RECORDS TO PROCESS:
****
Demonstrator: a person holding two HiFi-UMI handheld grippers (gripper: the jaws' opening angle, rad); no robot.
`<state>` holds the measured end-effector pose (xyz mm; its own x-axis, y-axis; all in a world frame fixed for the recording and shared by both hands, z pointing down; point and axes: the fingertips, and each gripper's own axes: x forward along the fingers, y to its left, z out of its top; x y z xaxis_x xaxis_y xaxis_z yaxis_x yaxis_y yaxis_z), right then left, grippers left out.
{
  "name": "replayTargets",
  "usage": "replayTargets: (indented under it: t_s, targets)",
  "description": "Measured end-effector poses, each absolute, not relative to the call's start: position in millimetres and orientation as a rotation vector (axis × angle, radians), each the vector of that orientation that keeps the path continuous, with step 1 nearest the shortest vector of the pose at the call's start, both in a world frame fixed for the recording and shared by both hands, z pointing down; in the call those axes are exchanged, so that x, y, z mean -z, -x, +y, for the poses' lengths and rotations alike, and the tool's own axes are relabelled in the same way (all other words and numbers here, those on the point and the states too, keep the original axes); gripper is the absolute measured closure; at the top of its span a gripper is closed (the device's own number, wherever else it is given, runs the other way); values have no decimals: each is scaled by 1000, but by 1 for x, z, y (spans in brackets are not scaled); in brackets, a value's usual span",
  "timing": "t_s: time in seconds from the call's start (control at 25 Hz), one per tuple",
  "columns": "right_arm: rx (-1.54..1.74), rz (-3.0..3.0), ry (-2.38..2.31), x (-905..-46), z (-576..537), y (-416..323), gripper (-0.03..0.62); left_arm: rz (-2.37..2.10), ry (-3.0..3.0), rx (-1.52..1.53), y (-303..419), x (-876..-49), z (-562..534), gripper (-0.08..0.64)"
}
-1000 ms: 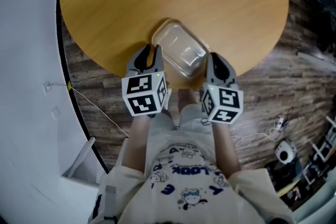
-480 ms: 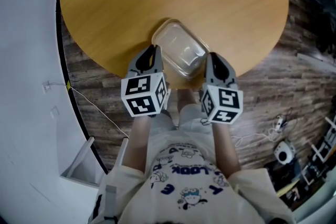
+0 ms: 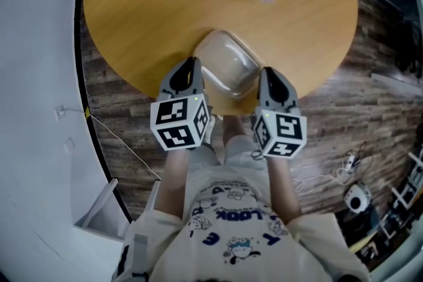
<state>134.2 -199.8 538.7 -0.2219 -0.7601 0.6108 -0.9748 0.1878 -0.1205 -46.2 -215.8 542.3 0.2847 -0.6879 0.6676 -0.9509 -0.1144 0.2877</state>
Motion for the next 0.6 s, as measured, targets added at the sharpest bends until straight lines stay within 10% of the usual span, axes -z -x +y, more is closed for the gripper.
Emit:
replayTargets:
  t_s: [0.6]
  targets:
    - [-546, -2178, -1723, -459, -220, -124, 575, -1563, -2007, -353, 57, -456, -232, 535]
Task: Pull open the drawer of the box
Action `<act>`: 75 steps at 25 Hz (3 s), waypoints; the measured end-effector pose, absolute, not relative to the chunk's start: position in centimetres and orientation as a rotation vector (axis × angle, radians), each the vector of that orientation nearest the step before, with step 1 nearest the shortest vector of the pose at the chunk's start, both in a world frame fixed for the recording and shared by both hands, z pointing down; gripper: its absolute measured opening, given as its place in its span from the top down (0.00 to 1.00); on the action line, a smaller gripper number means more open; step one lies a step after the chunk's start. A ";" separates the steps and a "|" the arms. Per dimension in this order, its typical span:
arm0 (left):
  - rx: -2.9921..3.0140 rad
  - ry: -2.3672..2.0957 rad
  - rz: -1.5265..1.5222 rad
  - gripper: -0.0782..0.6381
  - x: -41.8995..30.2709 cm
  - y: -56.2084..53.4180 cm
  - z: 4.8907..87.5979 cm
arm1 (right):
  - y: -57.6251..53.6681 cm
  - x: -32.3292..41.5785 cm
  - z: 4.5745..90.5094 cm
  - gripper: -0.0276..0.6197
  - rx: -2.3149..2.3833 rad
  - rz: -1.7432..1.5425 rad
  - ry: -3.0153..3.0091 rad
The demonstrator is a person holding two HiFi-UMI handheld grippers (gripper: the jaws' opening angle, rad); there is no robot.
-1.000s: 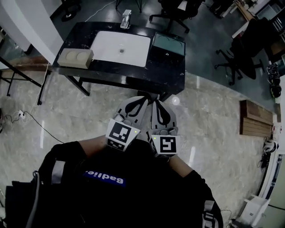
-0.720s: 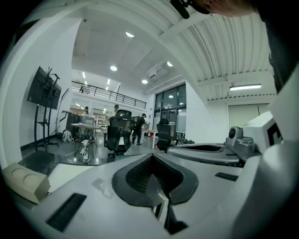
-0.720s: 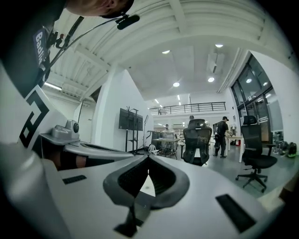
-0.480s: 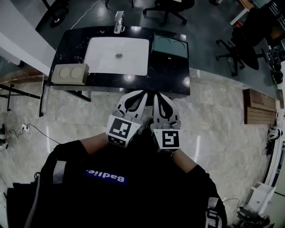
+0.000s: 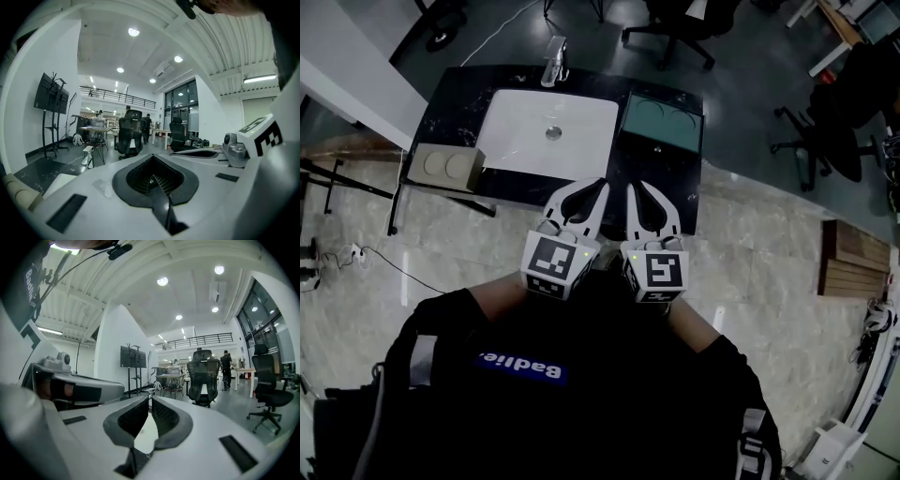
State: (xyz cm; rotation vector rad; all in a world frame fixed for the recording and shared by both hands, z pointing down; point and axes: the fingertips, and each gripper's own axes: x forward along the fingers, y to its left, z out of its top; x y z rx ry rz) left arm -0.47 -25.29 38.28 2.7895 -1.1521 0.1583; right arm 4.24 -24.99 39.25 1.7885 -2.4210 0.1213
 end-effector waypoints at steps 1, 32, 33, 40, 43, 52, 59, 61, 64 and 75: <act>2.787 -1.166 0.166 0.89 0.4 -26.0 38.3 | -25.9 5.3 39.5 0.95 1.785 0.131 -2.420; 2.680 -1.280 0.299 0.89 0.4 -36.2 40.5 | -39.3 18.3 60.5 0.82 1.826 0.659 -1.837; 2.678 -1.282 0.291 0.89 -0.1 -36.4 40.5 | -39.6 18.5 61.0 0.82 1.837 0.673 -1.809; 2.667 -1.340 0.301 0.89 -3.2 -37.6 39.5 | -40.8 18.8 63.8 0.82 1.873 0.783 -1.693; 2.661 -1.332 0.294 0.89 -3.6 -37.8 39.8 | -41.2 18.9 64.0 0.82 1.888 0.800 -1.679; 2.658 -1.339 0.331 0.89 -5.1 -38.8 40.0 | -42.2 18.9 63.9 0.82 1.932 0.820 -1.639; 2.673 -1.323 0.346 0.89 -5.5 -38.8 40.4 | -42.5 19.0 64.8 0.83 1.942 0.827 -1.622; 2.662 -1.335 0.331 0.89 -5.6 -38.9 40.3 | -42.6 19.1 64.9 0.84 1.946 0.826 -1.617; 2.651 -1.350 0.309 0.89 -5.8 -39.0 40.1 | -42.7 19.0 64.9 0.85 1.950 0.825 -1.621; 2.658 -1.338 0.307 0.89 -5.8 -38.4 40.0 | -42.3 18.8 64.8 0.85 1.943 0.827 -1.622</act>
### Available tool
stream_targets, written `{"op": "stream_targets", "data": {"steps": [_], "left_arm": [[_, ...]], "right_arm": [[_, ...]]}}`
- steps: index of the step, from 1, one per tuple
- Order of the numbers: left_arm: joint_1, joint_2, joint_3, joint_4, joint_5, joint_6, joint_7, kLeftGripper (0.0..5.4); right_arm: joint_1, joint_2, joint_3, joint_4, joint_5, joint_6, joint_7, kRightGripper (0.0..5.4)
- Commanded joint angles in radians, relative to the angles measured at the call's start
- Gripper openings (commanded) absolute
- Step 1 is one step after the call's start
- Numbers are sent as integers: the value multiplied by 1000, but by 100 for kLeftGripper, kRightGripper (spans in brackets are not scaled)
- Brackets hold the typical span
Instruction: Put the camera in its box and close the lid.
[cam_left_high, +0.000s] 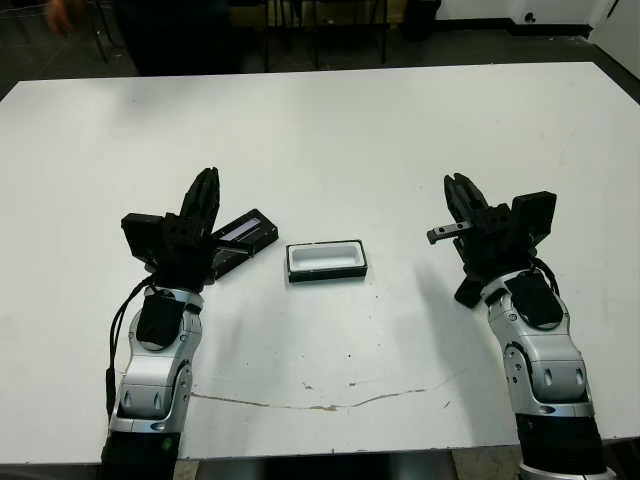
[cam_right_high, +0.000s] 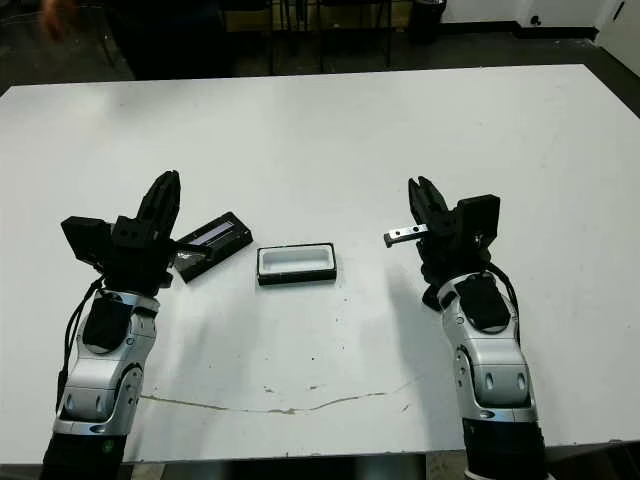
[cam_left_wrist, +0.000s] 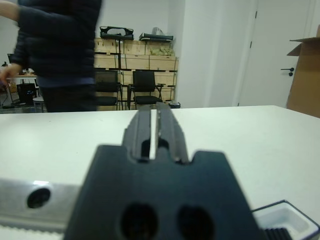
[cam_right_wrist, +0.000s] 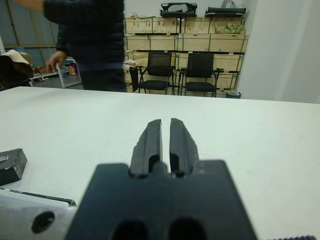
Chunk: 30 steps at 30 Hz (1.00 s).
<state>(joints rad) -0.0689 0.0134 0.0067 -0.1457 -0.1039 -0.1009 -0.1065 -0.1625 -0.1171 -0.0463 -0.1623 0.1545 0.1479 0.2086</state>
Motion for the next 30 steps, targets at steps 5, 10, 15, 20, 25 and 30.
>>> {"op": "stream_targets", "data": {"steps": [5,10,15,20,25,30], "left_arm": [[16,9,3,7,9,7,3,1],[17,6,0,7,11,6,3,1],[18,9,2,7,16,-1,4,1],[20,6,7,-1,8,10,8,1],[20,3,8,4,5,5,7,1],[21,0,1,-1,10,13,11,1]], "right_arm": [[2,-11,-3,18,-2,-1,3,0],[2,-28,-10,23,0,-10,20,0],[-6,-87,-66,-16,44,22,60,0],[-14,-252,-171,-5,110,17,199,0],[32,-455,-271,30,161,59,362,0],[110,-575,-338,66,203,125,472,0]]}}
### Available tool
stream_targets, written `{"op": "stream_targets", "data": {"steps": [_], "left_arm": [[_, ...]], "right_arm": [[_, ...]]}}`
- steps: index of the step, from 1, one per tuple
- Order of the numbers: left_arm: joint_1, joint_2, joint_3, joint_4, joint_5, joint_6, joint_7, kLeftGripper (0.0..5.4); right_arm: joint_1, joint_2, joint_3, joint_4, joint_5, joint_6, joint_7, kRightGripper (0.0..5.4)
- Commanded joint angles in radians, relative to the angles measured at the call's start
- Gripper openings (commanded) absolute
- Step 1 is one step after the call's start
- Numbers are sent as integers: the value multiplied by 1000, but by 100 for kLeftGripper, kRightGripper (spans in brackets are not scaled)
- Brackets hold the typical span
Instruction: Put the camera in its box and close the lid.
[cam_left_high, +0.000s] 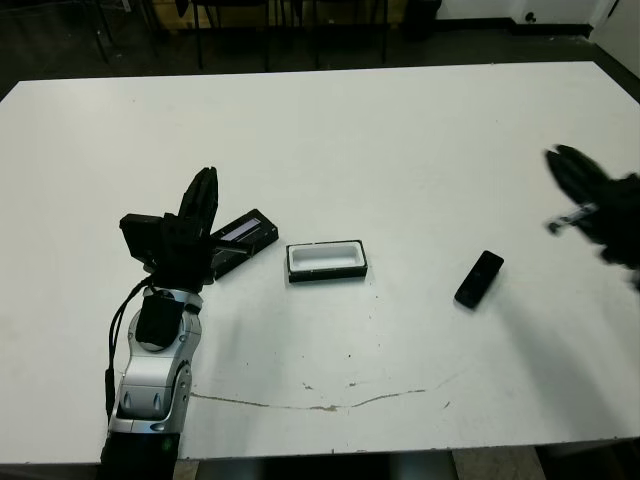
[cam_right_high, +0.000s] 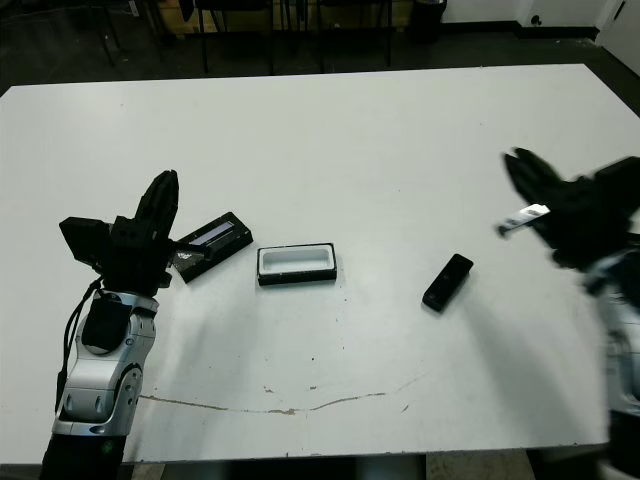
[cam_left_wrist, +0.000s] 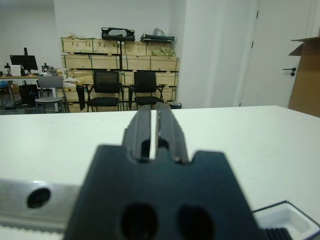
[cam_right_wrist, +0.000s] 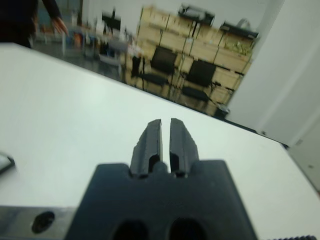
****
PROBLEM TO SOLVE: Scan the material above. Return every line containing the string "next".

RESPONSE TO THIS EXERCISE:
Motion for the next 0.6 s, as measured, targets added at the sharpest bends until straight lines stay within 10% of the usual span, axes -z -x +y, more is closed for the gripper.
Motion for the next 30 steps, targets at steps 5, 10, 15, 20, 25 and 30.

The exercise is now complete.